Наша вгиковская революция была в значительной степени инспирирована печально известным Пятым съездом Союза кинематографистов, где свергали авторитеты, где затаенные зависть и ненависть выливались наружу, где растаптывали самолюбие и достоинство стариков-классиков,
ускоряя их кончины.А результат? В девяностых годах отечественное кино впало в глубокую летаргию. Теперь царит оживление, но можно ли назвать хоть одну картину, по силе объединяющего людей эмоционально-художественного воздействия, равную «Балладе о солдате» или «Неоконченной пьесе для механического пианино», «Иванову детству» или «Заставе Ильича»? Картины за последние двадцать лет — скромные радости разнообразных многочисленных междусобойчиков.
Хотя с другой стороны, общество изменилось. Оно все состоит из междусобойчиков, такая наступила разорванность связей между сословиями и отдельными людьми, такие пропасти повсюду, что никакого универсального объединяющего воздействия быть не может теперь, на данном этапе, ни у фильма, ни у спектакля, ни у книги.
Через какое-то время все, что называется, «уконтрапупилось», все вроде бы замирились, и комитет комсомола во главе с новым секретарем, Машей Мустафаевой, «замутил» первый международный студенческий кинофестиваль, теперь превратившийся в «Святую Анну».
Тогда на фестиваль и просто в институт хлынуло огромное количество иностранцев. Деканом постановочного факультета спешно назначили Андрея Юренева, очевидно потому, что он единственный из педагогов бегло говорил по-английски.
И вот когда открывался фестиваль, Андрей Юренев играл на контрабасе, а Даша Чухрай и еще одна девчонка с актерского пели песню Рэя Чарльза. Вот это было круто. Что-то невероятное, невиданное — декан играет на контрабасе. Тут-то и стало окончательно понятно — к прежней жизни возврата нет.

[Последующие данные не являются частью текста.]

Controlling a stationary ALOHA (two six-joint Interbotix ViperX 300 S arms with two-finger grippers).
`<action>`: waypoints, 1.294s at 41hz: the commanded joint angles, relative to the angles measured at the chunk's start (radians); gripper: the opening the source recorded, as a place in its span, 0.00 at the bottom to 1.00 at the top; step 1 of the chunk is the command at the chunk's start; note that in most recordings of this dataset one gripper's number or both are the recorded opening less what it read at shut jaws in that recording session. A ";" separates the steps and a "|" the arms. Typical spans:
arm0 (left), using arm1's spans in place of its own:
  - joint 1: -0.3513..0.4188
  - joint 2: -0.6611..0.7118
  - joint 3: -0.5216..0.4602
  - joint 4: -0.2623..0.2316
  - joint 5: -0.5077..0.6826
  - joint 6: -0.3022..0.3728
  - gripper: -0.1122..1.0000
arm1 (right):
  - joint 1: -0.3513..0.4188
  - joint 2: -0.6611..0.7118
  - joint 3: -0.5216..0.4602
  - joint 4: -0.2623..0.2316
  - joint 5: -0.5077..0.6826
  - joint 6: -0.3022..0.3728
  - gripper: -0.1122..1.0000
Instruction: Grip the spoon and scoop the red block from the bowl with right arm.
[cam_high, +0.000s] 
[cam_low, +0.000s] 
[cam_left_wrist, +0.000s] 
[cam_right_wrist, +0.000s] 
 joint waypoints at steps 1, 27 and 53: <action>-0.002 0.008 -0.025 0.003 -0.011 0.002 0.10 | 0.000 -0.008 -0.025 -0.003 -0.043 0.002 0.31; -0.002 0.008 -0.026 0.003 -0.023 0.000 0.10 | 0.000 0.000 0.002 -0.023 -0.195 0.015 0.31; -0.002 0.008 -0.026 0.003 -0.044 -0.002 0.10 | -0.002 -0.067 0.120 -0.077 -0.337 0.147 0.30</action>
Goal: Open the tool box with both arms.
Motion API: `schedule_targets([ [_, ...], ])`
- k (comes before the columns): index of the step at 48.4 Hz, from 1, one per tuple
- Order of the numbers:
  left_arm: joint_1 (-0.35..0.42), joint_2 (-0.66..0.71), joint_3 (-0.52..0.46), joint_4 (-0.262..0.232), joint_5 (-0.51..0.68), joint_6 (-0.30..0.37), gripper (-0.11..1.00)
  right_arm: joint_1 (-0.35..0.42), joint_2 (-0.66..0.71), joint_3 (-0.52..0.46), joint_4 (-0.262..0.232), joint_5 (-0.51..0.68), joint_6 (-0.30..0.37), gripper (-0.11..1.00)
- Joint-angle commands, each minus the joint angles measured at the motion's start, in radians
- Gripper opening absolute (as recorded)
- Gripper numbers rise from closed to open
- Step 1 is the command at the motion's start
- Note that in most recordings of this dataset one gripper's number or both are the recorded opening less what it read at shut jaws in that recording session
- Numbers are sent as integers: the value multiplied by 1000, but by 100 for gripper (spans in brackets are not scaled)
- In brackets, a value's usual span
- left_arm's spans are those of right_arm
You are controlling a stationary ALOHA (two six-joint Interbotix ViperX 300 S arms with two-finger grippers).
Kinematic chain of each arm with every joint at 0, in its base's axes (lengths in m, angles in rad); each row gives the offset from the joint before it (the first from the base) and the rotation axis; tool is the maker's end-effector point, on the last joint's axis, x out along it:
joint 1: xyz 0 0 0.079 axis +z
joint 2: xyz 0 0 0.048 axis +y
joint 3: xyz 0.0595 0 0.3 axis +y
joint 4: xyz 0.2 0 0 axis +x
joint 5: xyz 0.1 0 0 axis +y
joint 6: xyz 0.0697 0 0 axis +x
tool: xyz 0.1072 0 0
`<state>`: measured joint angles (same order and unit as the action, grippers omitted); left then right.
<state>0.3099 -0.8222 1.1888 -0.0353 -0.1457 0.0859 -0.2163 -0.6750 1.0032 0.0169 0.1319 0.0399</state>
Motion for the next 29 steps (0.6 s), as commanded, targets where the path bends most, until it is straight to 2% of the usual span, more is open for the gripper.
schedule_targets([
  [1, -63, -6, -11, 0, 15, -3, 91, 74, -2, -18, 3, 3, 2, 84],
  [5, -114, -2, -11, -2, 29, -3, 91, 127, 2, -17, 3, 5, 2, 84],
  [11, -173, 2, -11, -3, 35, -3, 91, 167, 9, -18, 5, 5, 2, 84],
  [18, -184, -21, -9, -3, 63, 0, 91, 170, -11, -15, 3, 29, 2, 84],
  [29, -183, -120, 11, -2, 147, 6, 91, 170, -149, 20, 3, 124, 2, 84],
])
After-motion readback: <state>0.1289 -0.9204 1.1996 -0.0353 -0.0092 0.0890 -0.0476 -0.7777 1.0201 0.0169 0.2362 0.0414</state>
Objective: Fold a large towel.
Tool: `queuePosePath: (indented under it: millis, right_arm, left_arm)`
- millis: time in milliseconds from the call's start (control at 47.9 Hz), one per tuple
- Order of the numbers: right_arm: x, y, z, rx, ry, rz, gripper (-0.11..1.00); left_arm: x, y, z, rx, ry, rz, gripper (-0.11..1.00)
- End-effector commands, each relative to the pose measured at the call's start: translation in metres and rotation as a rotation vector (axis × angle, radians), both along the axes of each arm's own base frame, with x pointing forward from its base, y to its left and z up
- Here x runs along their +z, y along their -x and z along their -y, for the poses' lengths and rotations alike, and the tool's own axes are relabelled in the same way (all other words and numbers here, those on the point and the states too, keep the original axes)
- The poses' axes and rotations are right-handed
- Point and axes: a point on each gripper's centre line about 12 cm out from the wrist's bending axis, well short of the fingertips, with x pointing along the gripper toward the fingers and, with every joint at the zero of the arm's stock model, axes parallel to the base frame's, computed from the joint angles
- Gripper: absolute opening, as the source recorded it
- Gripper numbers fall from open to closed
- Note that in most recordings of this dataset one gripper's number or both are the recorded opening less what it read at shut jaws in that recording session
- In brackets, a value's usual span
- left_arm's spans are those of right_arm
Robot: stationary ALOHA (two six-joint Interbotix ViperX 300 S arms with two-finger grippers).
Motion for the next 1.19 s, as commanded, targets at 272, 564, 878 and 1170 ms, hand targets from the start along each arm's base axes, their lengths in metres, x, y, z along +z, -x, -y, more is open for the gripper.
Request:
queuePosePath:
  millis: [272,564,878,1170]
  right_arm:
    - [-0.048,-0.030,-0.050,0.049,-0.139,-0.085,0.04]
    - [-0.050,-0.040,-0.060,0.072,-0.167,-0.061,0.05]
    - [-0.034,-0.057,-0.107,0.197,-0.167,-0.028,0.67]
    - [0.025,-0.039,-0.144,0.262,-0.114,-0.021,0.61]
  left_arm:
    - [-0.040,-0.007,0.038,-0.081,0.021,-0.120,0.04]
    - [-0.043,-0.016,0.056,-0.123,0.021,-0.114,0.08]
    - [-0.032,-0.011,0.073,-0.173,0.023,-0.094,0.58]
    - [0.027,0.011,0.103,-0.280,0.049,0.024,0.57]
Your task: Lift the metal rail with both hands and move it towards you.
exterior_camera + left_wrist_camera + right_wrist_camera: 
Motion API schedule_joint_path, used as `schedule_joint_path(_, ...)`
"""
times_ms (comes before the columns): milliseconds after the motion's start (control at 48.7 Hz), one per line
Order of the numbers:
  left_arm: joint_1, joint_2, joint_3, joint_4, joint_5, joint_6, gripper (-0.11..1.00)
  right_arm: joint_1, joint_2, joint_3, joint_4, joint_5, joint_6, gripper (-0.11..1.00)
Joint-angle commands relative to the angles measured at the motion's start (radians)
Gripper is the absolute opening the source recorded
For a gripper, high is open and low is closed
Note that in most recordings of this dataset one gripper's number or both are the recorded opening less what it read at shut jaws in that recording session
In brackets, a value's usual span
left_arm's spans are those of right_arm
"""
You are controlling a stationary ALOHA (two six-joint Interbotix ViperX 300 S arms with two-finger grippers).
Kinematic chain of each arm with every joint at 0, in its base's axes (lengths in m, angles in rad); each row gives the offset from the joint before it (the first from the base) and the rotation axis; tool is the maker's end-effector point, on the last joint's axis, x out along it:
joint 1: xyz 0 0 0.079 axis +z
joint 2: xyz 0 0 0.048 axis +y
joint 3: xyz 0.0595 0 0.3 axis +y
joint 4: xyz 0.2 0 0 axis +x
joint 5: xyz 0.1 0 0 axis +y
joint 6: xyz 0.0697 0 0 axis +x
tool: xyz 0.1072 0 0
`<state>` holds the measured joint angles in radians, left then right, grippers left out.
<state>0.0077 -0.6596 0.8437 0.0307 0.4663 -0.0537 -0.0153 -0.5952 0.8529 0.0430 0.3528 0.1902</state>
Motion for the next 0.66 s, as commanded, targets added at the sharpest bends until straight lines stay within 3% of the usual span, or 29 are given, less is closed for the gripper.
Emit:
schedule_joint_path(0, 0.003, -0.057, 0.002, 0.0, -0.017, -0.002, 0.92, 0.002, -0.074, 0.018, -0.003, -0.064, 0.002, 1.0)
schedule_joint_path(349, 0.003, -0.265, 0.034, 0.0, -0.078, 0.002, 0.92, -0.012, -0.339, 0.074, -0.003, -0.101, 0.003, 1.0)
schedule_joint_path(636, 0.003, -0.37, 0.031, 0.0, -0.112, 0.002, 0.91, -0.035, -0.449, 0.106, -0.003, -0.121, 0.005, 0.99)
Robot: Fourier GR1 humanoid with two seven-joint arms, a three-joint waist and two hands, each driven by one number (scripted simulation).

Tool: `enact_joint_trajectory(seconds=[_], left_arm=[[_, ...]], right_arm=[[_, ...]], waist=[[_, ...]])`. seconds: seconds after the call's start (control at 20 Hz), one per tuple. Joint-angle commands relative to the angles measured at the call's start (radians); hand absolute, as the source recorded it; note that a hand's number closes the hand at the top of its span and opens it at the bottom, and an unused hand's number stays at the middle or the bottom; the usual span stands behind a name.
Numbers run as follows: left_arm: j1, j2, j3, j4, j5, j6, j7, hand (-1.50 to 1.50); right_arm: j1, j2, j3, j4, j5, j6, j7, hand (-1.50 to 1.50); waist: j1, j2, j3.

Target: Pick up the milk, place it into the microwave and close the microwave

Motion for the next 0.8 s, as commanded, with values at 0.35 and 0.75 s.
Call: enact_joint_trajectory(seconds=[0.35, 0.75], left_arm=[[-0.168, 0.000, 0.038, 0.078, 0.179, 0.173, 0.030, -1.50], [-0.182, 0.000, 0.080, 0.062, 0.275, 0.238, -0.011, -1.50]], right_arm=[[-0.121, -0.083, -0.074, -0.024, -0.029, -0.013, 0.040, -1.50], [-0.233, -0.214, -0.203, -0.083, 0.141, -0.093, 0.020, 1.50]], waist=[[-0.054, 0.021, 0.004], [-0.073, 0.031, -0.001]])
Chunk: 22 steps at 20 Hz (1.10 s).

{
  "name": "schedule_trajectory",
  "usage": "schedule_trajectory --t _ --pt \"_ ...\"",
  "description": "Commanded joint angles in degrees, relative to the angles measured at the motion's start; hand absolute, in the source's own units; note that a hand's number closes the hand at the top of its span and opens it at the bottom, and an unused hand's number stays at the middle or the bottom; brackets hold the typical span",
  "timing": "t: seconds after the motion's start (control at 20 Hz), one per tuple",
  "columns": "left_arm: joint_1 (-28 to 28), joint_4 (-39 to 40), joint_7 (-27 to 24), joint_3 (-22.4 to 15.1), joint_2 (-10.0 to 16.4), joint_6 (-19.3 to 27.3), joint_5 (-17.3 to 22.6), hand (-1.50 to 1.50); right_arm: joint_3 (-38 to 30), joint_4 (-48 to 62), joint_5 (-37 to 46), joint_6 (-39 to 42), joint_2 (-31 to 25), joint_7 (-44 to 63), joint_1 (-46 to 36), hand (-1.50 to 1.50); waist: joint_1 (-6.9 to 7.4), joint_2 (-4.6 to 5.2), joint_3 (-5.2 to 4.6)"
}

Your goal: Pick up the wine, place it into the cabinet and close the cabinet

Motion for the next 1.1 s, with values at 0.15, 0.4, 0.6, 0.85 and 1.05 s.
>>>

Маша Мустафаева была смешная. Страдала аллергическим насморком, и всякие противники, в основном пожилые педагоги старой закваски, называли ее не иначе как «девчонка сопливая».
Передаешь ей важное:
— Маш, тебе из парткома звонили, просили спуститься к трем.
В ответ на это приятное сообщение Маша начинает петь басом:
— В нашем городе дождь…
Однажды дала мне важное комсомольское поручение:
— К нам в институт на должность проректора по творческой работе назначен Игорь Иванович Садчиков. Вот тебе, Ксюша, задание — сходи к нему, поговори о том о сем и выясни заодно, как у него с умственными способностями. А то у него такая физиономия…
С Игорем Ивановичем мы хорошо поговорили, выяснилось, что и умственные способности у него в норме, и мешать нашим затеям он не собирается.
Про него еще вот какая история была.
Коля Викторов, студент мастерской Таланкина, запустился на студии Горького с дипломной двухчастевкой по моему сценарию.
Комсомольские страдания — сидят два парня, вспоминают девушку, неожиданно выбросившуюся из окна, и распутывается тайная любовная история между нею и одним из парней, женатым положительным «комсомолистом».
Полное «асюсю-масюсю», но и оно вызвало гнев какой-то пожилой редактриссы со студии Горького. Она позвонила Садчикову:
— Это, кажется, ваша обязанность — читать и визировать сценарии, по которым снимают дипломные фильмы? Как вы могли такое пропустить? Это же очернение комсомола!
— Мне сценарии читать некогда, других дел полно, — невозмутимо ответил Игорь Иванович. — Ксюшу Драгунскую я знаю, что угодно подпишу ей не глядя. А если подписано — снимайте, до свидания.